__TASK BRIEF__. Quote the entries below from the line with "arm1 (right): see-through" through the line with "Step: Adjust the", both ends included, and only those lines.

+ + +

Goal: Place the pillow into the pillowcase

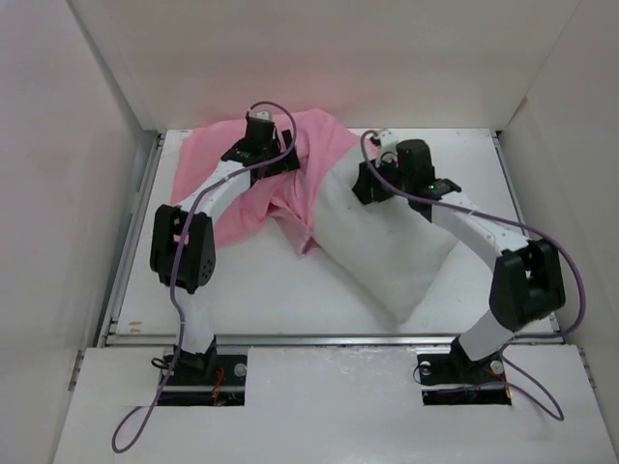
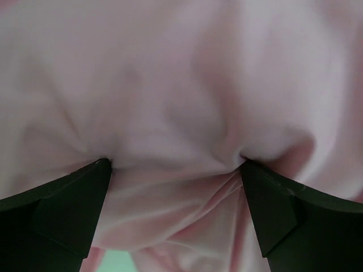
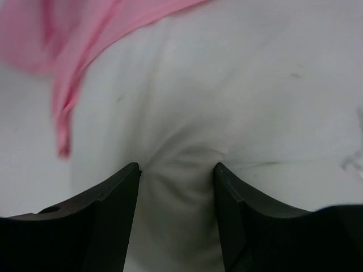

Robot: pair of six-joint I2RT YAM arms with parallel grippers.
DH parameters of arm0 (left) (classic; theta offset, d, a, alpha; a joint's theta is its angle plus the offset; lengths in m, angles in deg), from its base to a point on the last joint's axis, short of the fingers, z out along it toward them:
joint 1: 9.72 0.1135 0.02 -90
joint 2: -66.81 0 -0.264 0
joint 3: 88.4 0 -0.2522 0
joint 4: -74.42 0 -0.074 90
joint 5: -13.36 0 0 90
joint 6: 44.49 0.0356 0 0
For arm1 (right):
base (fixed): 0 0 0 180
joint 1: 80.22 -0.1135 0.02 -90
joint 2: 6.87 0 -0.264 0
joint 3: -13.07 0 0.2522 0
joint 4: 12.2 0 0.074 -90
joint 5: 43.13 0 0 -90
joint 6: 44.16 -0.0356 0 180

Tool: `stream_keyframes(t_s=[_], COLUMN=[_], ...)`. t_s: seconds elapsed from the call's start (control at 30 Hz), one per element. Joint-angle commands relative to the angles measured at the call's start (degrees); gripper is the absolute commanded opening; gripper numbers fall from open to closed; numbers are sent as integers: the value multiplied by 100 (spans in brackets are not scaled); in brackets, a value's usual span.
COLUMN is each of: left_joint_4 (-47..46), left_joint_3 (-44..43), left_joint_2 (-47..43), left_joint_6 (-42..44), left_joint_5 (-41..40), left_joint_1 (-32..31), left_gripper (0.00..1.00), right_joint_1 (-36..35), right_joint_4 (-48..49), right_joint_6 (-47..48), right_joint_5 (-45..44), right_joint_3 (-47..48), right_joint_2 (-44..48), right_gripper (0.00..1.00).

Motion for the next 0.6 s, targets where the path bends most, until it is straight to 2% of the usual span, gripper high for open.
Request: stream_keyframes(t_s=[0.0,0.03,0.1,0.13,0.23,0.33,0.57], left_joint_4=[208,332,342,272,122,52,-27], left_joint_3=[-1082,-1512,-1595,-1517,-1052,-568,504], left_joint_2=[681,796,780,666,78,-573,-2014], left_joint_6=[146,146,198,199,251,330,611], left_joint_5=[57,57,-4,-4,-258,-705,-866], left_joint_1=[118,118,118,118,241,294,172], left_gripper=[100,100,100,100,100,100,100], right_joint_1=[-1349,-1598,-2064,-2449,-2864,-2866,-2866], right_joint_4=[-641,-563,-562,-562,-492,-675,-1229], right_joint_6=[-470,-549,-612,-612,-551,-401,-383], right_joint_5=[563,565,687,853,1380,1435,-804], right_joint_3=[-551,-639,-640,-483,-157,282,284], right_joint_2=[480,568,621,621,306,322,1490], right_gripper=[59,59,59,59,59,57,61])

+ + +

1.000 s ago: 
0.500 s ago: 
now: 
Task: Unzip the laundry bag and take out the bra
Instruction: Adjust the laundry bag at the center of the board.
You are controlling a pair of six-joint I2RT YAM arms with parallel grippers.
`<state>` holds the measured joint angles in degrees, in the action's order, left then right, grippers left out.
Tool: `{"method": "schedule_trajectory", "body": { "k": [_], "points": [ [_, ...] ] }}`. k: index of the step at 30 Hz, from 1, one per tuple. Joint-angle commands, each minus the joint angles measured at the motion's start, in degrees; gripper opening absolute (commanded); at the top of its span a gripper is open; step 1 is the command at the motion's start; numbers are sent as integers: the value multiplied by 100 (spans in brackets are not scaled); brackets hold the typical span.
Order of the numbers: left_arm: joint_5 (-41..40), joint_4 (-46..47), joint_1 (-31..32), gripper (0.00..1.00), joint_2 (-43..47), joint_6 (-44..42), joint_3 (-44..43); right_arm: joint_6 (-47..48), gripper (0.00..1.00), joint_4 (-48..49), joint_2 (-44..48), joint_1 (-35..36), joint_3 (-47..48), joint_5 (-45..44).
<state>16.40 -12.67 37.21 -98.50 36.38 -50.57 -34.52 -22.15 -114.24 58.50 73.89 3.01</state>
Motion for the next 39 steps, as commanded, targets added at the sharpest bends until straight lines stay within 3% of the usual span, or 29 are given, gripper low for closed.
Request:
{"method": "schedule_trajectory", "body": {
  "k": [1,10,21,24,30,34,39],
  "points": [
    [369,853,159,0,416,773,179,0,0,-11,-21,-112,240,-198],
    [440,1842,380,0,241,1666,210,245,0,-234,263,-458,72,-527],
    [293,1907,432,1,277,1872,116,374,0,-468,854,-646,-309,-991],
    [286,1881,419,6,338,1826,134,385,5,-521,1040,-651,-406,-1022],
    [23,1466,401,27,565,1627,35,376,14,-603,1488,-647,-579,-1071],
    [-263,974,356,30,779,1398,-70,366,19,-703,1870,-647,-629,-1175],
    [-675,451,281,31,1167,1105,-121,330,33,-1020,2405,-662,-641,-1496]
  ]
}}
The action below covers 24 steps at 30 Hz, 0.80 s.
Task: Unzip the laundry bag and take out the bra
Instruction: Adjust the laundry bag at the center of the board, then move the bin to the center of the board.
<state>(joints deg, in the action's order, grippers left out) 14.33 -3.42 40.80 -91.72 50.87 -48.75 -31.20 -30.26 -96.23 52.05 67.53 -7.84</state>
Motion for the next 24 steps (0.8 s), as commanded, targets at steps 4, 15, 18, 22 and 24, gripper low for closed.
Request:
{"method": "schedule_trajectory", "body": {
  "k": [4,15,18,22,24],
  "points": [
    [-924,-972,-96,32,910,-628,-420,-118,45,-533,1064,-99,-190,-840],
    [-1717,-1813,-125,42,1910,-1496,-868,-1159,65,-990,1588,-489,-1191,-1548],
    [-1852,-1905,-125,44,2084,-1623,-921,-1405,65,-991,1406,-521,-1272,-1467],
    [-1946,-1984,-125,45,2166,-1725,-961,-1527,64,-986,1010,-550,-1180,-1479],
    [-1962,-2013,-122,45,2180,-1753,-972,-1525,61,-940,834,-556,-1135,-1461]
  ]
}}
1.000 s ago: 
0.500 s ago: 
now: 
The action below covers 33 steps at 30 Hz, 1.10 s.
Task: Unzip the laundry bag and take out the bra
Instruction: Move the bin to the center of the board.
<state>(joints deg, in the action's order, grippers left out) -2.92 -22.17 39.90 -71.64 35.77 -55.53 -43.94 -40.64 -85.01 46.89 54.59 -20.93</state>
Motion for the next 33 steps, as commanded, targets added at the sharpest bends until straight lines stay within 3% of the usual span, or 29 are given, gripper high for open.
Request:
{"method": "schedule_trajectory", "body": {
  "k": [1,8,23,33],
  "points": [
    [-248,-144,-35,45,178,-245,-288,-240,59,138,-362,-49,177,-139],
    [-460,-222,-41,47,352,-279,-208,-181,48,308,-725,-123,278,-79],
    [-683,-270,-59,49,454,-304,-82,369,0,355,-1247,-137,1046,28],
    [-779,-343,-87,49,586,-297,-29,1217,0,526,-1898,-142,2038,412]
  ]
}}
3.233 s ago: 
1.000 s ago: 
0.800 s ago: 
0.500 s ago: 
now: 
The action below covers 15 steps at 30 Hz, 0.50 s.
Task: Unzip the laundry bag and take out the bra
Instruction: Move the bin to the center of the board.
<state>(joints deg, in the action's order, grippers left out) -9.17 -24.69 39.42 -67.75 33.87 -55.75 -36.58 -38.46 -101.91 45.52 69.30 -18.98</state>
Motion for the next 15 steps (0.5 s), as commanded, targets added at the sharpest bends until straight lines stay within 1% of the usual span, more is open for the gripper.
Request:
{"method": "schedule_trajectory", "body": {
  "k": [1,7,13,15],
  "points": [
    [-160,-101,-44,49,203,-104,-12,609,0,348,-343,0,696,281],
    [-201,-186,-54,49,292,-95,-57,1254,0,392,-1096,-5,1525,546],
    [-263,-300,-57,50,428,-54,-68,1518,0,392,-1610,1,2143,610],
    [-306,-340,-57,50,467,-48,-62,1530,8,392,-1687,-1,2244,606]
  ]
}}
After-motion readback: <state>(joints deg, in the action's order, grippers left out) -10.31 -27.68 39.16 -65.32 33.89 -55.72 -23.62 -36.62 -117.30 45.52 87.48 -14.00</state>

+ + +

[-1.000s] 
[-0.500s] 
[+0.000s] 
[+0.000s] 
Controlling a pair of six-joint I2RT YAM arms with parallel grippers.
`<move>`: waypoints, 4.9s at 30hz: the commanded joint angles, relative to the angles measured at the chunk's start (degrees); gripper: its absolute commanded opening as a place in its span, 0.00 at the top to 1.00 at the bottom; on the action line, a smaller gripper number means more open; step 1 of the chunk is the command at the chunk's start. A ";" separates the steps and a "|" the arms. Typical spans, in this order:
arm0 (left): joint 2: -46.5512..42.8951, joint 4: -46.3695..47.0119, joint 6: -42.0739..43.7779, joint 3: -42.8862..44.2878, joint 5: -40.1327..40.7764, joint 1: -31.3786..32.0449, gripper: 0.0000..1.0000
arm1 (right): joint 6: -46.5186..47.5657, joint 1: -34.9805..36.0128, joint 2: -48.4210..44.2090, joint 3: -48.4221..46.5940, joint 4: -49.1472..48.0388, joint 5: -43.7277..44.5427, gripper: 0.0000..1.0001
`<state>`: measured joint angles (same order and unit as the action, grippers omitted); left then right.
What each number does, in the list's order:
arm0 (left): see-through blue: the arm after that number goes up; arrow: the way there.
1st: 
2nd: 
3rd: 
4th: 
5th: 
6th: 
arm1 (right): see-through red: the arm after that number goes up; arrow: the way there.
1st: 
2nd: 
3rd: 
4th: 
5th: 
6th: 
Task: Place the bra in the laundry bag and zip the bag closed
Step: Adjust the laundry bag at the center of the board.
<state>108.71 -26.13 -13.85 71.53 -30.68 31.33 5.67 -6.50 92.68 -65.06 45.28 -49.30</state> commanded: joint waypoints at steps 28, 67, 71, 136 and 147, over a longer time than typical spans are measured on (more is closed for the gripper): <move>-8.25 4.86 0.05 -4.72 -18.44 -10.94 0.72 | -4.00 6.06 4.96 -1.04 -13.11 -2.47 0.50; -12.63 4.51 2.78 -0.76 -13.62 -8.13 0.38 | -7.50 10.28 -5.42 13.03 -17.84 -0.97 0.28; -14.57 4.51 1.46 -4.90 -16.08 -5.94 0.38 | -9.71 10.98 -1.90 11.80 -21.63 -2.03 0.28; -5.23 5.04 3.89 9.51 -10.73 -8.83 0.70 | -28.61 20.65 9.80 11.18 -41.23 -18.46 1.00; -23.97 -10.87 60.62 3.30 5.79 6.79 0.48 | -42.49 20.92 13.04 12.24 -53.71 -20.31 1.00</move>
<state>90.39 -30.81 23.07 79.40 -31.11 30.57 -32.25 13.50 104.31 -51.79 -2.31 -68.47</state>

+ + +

__EXERCISE RESULT__.
arm1 (right): see-through red: the arm after that number goes up; arrow: the way there.
1st: 
2nd: 
3rd: 
4th: 
5th: 
6th: 
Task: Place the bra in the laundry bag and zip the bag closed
Step: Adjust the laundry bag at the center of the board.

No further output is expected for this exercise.